» **Task to complete**: Scan the listing beneath this sentence. Report each line with the word "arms".

▽

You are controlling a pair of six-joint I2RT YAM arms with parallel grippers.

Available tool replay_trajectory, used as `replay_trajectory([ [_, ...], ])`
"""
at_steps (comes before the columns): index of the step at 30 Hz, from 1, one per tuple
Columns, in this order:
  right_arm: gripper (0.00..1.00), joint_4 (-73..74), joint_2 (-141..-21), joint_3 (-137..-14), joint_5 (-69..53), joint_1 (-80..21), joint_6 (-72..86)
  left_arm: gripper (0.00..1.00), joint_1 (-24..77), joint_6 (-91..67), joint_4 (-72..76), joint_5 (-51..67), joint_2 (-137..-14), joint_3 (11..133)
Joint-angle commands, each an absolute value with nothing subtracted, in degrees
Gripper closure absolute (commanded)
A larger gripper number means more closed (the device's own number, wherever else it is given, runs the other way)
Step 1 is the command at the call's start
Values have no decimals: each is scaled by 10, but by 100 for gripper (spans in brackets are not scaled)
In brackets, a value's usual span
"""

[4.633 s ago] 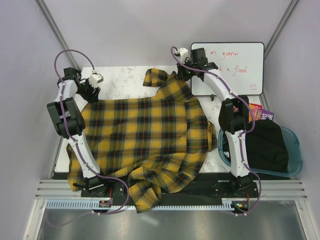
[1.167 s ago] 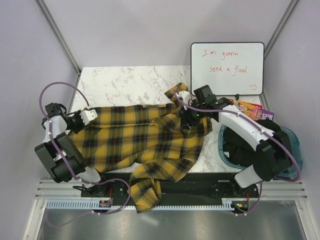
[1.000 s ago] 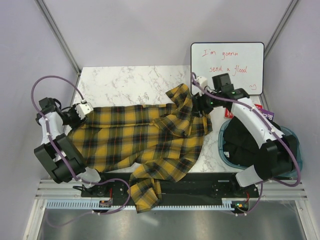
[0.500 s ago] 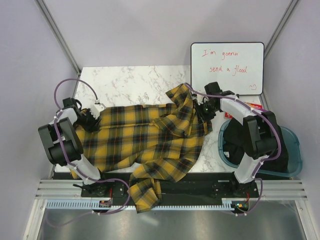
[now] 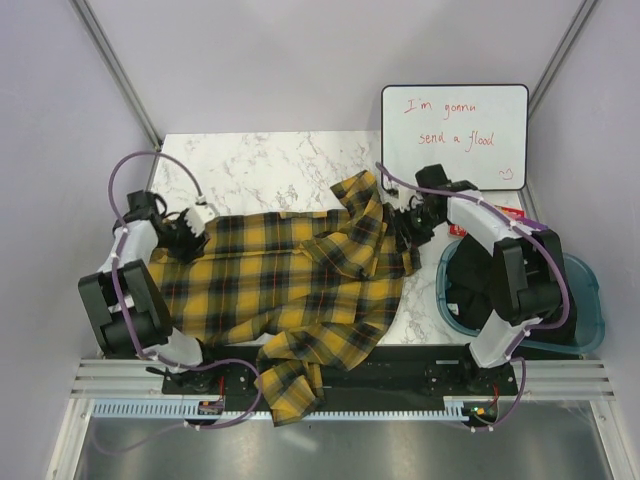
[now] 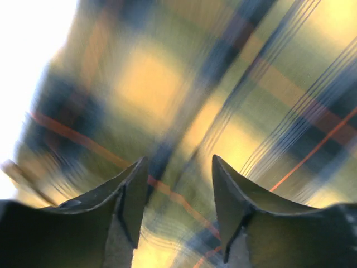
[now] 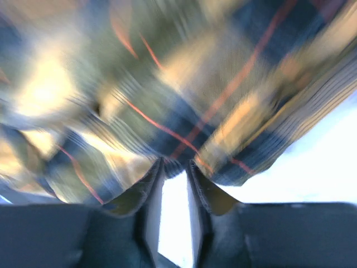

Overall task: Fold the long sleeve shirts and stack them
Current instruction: Fold the shirt

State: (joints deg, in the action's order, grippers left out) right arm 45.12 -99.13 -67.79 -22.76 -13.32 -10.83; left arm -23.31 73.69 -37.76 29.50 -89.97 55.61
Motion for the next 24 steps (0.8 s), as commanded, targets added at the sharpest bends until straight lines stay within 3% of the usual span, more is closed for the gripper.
replay_trajectory([
  [1,54,388,-964,-789,-280,-133,-73,29,-117,628,-402,423,-824,616],
  [2,51,369,-977,-802,-281,-133,-42,23,-103,596,-390,438,-822,633],
  [6,44,302,-1030,-876,-270,-134,17,18,-76,408,-311,483,-817,664],
  [9,44,292,-1084,-940,-222,-136,23,17,-76,370,-267,473,-799,661],
  [16,46,303,-1206,-1061,-205,-141,24,16,-76,373,-248,457,-730,636],
  [24,46,307,-1234,-1067,-164,-152,26,16,-76,379,-248,433,-704,618],
])
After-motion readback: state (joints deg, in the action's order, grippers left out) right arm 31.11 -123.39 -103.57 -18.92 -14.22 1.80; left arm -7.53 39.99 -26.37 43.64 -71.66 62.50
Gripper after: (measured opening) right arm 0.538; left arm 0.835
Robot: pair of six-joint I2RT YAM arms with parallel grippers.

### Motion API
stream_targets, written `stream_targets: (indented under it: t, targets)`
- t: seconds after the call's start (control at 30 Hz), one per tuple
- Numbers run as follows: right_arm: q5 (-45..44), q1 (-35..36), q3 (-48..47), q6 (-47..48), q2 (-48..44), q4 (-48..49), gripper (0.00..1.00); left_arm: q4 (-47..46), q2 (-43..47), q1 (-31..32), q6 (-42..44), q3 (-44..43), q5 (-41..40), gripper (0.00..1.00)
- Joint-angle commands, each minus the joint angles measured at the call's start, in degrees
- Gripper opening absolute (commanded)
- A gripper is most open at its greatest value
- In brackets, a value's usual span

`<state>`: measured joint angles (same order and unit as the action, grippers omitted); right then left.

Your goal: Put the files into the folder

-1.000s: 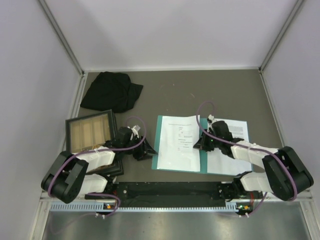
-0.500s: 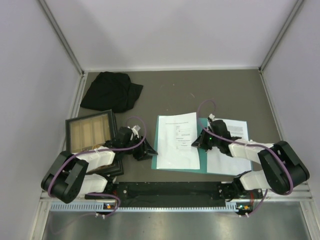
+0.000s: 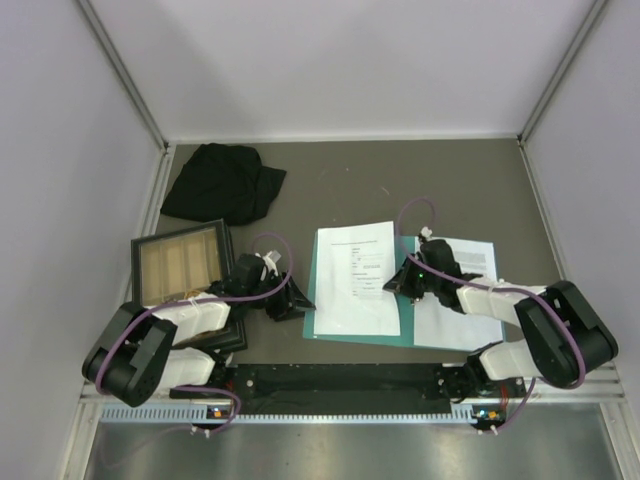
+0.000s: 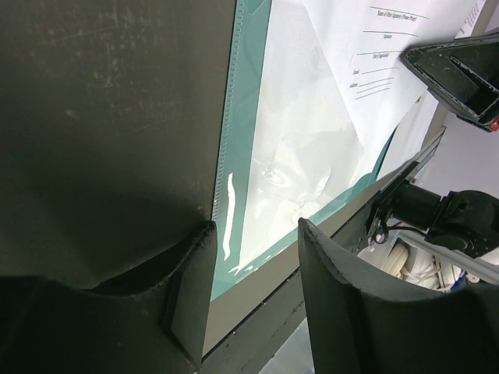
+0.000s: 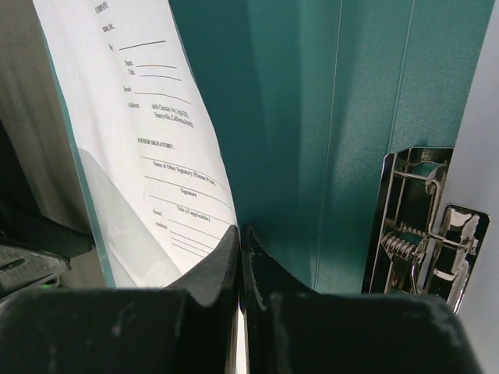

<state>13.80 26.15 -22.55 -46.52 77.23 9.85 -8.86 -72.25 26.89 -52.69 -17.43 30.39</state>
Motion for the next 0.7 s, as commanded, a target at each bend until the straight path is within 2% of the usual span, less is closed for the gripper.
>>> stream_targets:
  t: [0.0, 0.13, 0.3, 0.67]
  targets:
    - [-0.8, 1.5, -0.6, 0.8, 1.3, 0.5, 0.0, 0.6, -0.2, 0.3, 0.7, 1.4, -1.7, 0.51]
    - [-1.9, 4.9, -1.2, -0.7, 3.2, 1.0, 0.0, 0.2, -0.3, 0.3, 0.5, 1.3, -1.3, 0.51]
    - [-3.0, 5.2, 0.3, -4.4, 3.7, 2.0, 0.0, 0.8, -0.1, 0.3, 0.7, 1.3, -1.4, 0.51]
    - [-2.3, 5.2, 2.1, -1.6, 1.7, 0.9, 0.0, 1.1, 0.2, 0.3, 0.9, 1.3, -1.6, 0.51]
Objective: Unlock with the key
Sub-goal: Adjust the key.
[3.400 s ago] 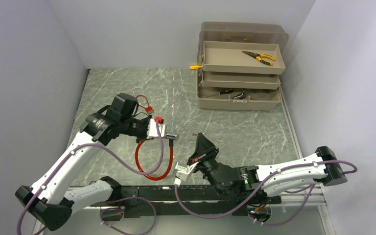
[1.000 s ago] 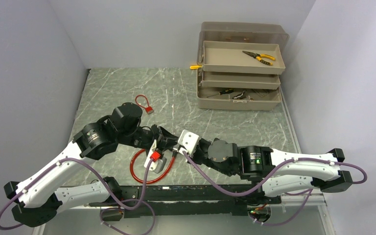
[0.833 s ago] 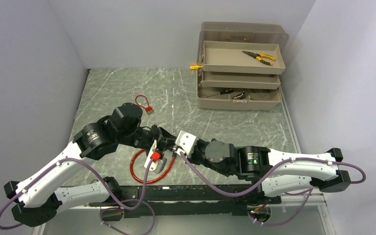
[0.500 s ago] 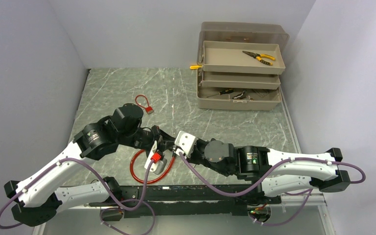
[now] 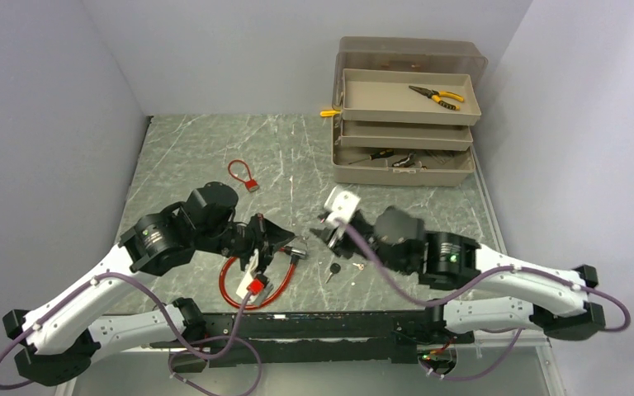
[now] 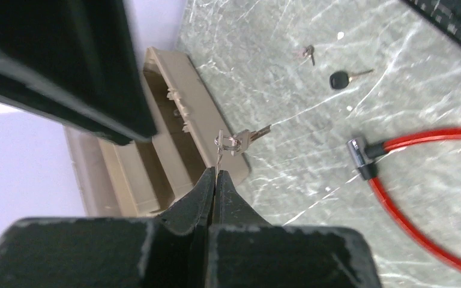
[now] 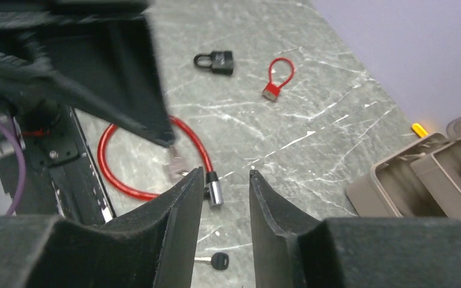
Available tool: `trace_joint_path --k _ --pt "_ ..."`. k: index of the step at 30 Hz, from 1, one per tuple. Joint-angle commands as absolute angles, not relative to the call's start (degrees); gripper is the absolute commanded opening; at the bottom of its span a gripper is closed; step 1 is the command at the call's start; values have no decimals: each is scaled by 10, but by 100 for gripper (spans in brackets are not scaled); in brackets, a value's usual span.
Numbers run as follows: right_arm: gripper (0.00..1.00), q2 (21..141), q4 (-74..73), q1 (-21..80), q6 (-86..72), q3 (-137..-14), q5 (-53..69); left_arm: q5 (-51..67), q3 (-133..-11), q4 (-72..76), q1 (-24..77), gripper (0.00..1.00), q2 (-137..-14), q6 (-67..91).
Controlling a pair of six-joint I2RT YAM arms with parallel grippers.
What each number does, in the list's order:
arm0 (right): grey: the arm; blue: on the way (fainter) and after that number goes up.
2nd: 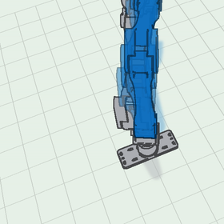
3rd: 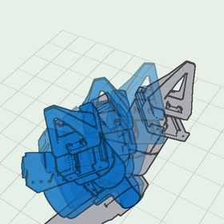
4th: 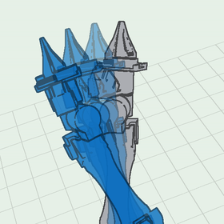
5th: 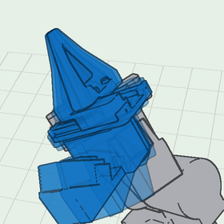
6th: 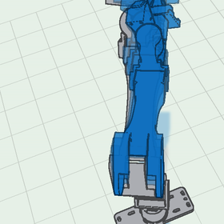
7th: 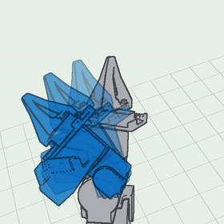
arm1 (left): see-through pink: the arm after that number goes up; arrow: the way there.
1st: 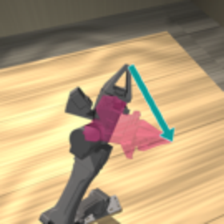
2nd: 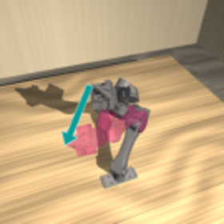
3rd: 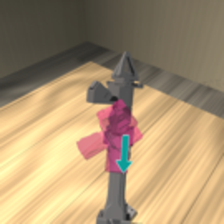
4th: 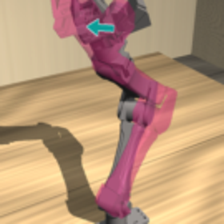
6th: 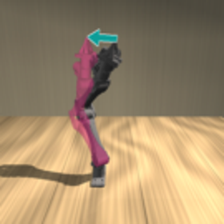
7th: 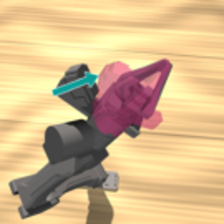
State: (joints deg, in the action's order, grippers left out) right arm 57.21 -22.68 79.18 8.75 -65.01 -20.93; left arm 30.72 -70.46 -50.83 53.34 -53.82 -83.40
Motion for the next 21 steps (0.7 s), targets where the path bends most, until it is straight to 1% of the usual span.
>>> trace_joint_path --k 1,4,6,8,11,14,17,21 --pt "38 519 -195 706 18 -674 -63 290 -671 -495 535 0 -494 -957" --pt "43 518 -196 648 -17 -671 22 288 -636 -467 535 0 -462 -1031" --pt "45 521 -188 594 -46 -668 116 286 -609 -456 535 0 -439 -1101" --pt "52 531 -176 526 -88 -668 228 287 -579 -446 536 0 -418 -1178" --pt "58 559 -136 436 -145 -661 403 296 -524 -393 535 0 -377 -1292" --pt "62 595 -64 368 -219 -644 554 313 -480 -345 535 0 -350 -1345" --pt "62 614 -6 353 -262 -626 627 319 -456 -320 536 0 -338 -1367" --pt "65 622 21 353 -269 -606 645 321 -450 -310 535 0 -334 -1372"
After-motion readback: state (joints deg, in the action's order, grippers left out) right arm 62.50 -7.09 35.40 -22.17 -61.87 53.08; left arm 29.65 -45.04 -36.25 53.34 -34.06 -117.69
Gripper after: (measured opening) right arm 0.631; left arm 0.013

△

» **Reply**:
You are controlling a pair of six-joint I2RT YAM arms with parallel grippers.
Robot: pair of six-joint I2RT YAM arms with parallel grippers.
Controlling a pair of six-joint I2RT YAM arms with parallel grippers.

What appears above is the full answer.